Drittens überzeugt Wades ebenso einfühlsame wie nuancierte Argumentation zur Konstituierenden Versammlung. Dabei macht er auf einen sehr wichtigen Aspekt der politischen Taktik aufmerksam, nämlich den Zeitfaktor. Von der Durchführung der Wahlen im November bis zur Eröffnungssitzung vergingen fast zwei Monate. Eine Zeitspanne, die das Kabinett Lenin zur Konsolidierung des Sowjetregimes glänzend nutzen konnte (S. 278 f.). Während die Sowjetregierung agieren und die Politikfelder entsprechend der Erwartungshorizonte der Bevölkerung - man denke nur an die Dekrete über Frieden bzw. Grund und Boden - abstecken konnte, war die Konstituante zur Untätigkeit verurteilt. Ihr verblieb im Januar nur die Option, entweder die normative Kraft des Faktischen zu akzeptieren oder sich gegen die Aspirationen der Bevölkerungsmehrheit zu stellen. Nicht die Auflösung der Konstituante entfremdete insbesondere die Partei Lenins der Bevölkerung, denn ihre Popularität sank verstärkt seit März 1918 vor allem infolge der sich verschlechternden wirtschaftlichen Situation, der Einschränkung der Grund- und Menschenrechte und der Verweigerung oder Manipulation der periodischen Sowjetwahlen. Damit lehnten die Bol'_eviki selbst eine plebiszitäre Legitimation ihrer Herrschaft ab und ließen ihren politischen Kontrahenten gar keine andere Wahl als die Kritik der Waffen. So gesehen waren die Bol'_eviki zu einem gut Teil verantwortlich für die Entfesselung des Bürgerkrieges.

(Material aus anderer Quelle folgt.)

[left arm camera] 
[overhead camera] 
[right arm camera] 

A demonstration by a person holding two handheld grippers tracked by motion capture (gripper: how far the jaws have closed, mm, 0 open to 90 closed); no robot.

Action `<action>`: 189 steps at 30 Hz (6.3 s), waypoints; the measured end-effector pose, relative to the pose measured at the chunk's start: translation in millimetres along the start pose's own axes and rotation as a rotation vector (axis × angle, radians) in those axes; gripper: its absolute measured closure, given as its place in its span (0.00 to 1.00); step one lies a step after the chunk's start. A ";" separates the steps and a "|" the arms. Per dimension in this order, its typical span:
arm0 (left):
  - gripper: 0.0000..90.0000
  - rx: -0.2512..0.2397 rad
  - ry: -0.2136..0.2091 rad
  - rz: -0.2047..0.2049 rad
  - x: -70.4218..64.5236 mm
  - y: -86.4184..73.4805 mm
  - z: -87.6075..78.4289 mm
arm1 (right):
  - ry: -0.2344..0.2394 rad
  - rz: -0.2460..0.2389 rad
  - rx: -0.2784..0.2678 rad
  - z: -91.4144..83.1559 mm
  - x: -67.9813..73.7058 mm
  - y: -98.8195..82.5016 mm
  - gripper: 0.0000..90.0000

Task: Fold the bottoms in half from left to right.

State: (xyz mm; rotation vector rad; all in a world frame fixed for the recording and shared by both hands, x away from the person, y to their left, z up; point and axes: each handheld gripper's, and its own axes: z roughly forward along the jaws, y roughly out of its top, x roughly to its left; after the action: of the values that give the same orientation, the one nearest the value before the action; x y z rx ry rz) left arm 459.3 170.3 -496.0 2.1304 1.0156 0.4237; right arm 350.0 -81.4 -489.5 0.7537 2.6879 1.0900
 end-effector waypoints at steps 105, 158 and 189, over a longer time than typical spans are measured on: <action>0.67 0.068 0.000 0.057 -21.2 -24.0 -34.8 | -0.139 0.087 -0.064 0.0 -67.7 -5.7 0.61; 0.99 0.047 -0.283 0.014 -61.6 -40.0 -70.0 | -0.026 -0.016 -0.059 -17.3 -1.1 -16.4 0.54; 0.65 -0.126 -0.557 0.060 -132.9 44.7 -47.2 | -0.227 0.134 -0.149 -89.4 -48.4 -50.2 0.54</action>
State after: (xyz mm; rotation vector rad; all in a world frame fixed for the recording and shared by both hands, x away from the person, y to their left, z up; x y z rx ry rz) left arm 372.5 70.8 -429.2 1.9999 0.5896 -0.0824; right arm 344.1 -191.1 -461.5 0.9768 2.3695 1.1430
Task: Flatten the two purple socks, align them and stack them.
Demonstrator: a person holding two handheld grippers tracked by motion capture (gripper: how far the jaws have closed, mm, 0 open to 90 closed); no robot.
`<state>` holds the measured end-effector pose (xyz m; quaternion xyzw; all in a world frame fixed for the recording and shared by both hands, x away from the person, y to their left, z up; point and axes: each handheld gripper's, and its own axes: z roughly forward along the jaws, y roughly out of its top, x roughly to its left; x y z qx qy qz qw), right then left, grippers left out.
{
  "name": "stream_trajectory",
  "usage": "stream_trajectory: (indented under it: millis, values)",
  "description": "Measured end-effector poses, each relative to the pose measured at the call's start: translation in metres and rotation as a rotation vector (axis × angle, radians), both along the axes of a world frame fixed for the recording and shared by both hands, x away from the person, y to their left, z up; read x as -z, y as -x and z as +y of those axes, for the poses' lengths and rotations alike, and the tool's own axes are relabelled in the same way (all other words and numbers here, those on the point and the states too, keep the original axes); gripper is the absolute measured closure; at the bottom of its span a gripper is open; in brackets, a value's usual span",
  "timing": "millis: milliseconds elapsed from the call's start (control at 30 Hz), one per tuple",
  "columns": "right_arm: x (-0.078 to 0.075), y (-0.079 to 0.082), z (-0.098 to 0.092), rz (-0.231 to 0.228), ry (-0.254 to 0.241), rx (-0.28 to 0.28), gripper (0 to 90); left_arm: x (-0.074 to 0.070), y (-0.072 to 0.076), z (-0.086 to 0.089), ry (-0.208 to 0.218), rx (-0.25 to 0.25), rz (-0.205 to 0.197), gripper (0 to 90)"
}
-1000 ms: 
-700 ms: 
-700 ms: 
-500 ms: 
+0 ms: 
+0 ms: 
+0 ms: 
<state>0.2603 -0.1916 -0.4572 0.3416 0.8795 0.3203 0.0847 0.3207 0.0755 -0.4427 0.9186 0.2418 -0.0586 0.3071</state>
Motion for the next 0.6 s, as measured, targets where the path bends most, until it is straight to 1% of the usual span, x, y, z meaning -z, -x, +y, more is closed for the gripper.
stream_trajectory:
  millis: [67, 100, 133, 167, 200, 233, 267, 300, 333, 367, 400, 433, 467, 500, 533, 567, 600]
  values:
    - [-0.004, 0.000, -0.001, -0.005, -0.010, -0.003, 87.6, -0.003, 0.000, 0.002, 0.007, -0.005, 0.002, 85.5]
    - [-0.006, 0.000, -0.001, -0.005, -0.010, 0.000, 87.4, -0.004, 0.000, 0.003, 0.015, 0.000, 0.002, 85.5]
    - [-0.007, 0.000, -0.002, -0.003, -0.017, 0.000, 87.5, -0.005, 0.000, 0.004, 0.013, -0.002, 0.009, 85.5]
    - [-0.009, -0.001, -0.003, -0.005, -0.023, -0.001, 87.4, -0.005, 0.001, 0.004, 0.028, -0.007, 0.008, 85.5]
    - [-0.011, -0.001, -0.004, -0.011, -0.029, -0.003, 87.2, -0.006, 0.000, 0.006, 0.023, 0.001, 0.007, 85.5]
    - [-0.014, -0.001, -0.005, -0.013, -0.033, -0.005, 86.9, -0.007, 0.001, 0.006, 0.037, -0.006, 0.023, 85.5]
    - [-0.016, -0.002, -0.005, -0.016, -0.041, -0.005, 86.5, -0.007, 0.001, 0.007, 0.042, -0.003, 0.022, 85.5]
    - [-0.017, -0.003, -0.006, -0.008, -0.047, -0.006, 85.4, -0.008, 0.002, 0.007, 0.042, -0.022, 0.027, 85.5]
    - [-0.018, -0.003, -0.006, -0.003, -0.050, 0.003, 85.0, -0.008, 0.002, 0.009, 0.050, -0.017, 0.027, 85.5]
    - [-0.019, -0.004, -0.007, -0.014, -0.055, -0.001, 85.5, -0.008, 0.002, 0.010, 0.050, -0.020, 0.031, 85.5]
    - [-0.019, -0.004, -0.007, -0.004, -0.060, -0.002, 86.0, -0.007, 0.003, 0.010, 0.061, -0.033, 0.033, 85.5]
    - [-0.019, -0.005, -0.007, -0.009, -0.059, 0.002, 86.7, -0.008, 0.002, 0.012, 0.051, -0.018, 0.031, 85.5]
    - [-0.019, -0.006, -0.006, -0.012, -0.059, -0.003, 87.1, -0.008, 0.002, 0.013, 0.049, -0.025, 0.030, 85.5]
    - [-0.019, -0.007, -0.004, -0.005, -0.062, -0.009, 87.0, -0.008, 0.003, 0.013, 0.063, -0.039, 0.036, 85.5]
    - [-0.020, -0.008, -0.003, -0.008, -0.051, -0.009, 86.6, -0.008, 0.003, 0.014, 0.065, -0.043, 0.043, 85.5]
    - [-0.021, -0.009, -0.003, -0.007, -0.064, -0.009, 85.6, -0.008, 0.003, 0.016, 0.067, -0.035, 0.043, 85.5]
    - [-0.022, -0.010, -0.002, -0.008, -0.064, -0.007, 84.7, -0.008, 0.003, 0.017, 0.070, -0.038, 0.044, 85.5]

Zu bedauern ist die Konzentration vor allem auf die anglophone Forschungsliteratur. Die deutschsprachige wird einmal mehr nicht rezipiert. Mehr noch: Sie findet noch nicht einmal Eingang in das Literaturverzeichnis, und das, obwohl zahlreiche Spezialmonographien Aspekte der Revolutionsgeschichte thematisieren, für die keine englischsprachigen Untersuchungen vorliegen. Dies ist aus hiesiger Sicht zu beklagen, gilt aber in den USA offenbar nicht als Manko und sagt viel über das transatlantische Wissenschaftsverständnis aus.
Eine kurze Chronologie, 23 weit gehend unbekannte Abbildungen und vier Karten ergänzen die Darstellung. Insgesamt kann Wades Monographie jedem ans Herz gelegt werden, der sich einen konzisen Überblick über das Revolutionsjahr 1917 verschaffen möchte. Überzeugend in der faktischen Darstellung und flüssig geschrieben, gelingt es dem Autor dieser Synthese immer wieder, eigene Akzente zu setzen, die in der Forschung umstritten sind und keineswegs immer der Mehrheitsmeinung entsprechen: Insofern vermittelt die Lektüre nicht nur neue Einblicke, sondern gibt auch Denkanstöße, z.T. seit Jahrzehnten für unumstößlich erachtete Forschungspositionen zu hinterfragen und sie nicht a priori zu akzeptieren.